James Rodríguez, just 22, plays his club football alongside Falcao at Monaco. Don't let his age fool you -- this pacey player is technically talented, certainly, but it's his intelligence, his off-the-ball-decisions, his quick thinking that make you realize this is one special player.
Tuesday's game wasn't the first time this tournament that James lit up the pitch, captivating everyone watching with his dazzling performance. In Colombia's first match, a 3-0 win against Greece, James managed to attract attention for something he didn't do: his dummy off a Cuadrado cross caught Pablo Armero unawares, but the defender still managed to bundle the ball in for Colombia's first goal. He also scored the final goal of the match, finding a bit of space to roll the ball in.
But against Japan, James managed to make himself man of the match*, despite only coming on at halftime. It took the attacker just ten minutes to split the Japan defense apart, sending in a perfect pass for Martínez, whose resulting finish put Colombia ahead once more. The two combined again for los cafeteros' third, but it was the fourth that was truly special. In the 90th minute, James completely confounded two defenders with his fancy footwork, then turned Japan's 'keeper inside out before neatly chipping the ball over his head to land in the back of the net.
*I am not actually sure that he was the official man of the match, but everyone watching knew he was, and that's what matters, ok?
It's possible that this young kid, playing in Ligue 1 and representing a South American nation that was meant to have no chance after losing its superstar, has already claimed player of the tournament honors.
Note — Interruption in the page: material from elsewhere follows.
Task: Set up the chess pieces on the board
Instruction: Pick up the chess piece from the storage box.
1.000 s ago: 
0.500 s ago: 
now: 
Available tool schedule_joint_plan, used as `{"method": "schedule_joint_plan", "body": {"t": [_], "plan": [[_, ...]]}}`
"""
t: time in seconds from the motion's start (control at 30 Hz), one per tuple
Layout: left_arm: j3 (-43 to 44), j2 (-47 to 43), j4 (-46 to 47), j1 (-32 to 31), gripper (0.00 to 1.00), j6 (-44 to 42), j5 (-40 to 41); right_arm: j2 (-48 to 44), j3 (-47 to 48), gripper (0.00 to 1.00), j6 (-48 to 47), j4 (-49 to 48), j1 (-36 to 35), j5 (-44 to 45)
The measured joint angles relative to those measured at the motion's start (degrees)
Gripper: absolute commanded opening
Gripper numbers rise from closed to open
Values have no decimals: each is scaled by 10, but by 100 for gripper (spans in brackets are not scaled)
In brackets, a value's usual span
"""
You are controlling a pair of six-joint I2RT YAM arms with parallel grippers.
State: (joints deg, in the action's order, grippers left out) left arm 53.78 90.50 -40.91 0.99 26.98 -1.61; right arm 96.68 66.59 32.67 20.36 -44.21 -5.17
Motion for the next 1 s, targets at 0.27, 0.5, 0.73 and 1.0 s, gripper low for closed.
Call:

Greece play football, get their reward
Greece. Greece Greece Greece. It's extraordinarily tempting to talk about the Ivory Coast right now, to say that they choked, that the golden generation of Éléphants , virtually handed a spot in the last sixteen, pissed it away for no reason once more, but although that's a worthwhile story to chase, talking about the losers rather than the winners seems somehow underhanded, as though we're trying to take away from their great triumph.
So let's talk about Greece. It's been ten years since they did the impossible and won Euro 2004, but this is their first time in the knockout rounds of the World Cup, and for almost all of the group stages it looked as though they simply didn't have a shot. A 3-0 thrashing by Colombia? Check. An early, very Greek red card against Japan followed by a very, very Greek defensive action? Double check. And then ... a last-minute 2-1 win against the Ivory Coast to clinch second spot and a place in the Round of 16?
There is, of course, much debate over the nature of the penalty call, as well there might be when an injury-time spot kick sees one side eliminated at the expense of the other, but that Greece even got to the 90th minute at 1-1 is remarkable. They had scored a total of zero goals all tournament, and, if we're being brutally honest, never really looked that much like scoring either. Greece weren't so much a counterattacking side as they were a 'defend and hope we don't lose' one, and they weren't very good at that either.
But against Les Éléphants, they looked awfully like a real team, inviting the opposition forward before exploding into the spaces left behind their defensive line. Greece hit the woodwork twice and scored the opener following a Cheick Tioté error; to claim that they were handed a place in the knockouts through a dodgy penalty is both entirely reasonable and somewhat disingenuous. They earned their place in the knockouts through hanging in there (barely) for two matches and then exploding into life in the third.
Greece didn't just play well against the Ivory Coast, they were downright watchable. If this is the side that we get to see in the knockout stages, they're a welcome addition to the business end of the tournament.